_AVAILABLE DATA_:

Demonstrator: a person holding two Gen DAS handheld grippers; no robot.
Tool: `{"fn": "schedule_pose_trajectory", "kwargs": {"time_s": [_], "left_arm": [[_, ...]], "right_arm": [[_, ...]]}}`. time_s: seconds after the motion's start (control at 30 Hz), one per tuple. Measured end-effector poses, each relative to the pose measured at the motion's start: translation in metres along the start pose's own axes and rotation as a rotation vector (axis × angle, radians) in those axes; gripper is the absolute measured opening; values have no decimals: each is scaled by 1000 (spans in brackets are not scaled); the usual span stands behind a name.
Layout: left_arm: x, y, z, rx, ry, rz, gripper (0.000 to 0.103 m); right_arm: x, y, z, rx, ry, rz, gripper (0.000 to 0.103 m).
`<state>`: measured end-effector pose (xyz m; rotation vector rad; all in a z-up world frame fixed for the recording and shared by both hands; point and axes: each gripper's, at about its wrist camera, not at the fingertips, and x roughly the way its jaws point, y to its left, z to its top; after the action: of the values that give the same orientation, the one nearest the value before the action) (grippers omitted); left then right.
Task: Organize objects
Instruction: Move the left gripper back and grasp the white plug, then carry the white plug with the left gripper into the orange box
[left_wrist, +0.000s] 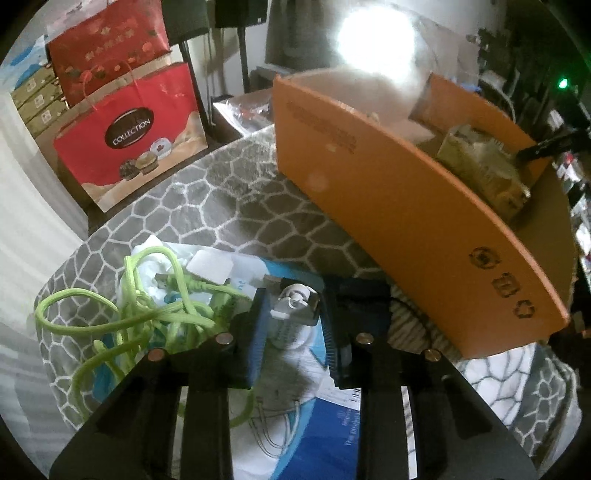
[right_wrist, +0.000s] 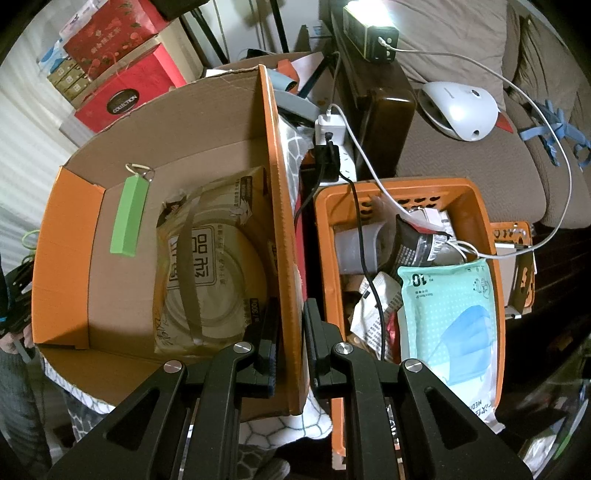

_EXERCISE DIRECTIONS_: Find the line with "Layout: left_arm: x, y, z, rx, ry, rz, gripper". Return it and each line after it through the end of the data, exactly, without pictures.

_YOUR RESPONSE_:
Layout: left_arm: x, y, z, rx, ry, rz, gripper (0.000 to 0.103 m); right_arm: x, y, z, rx, ry, rz, gripper (0.000 to 0.103 m).
`<state>`: measured end-effector pose (xyz m; rotation vector rad; all in a z-up world frame fixed for the recording and shared by both hands; point and axes: each gripper's, at about its wrist camera, not at the fingertips, and x roughly the way its jaws point, y to its left, z to its top; after the action: of the values that give the same orientation, the one nearest the value before the action) (grippers omitted); left then right.
Task: Organize objects
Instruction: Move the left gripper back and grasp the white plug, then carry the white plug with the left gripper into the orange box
[left_wrist, +0.000s] 
[right_wrist, +0.000s] 

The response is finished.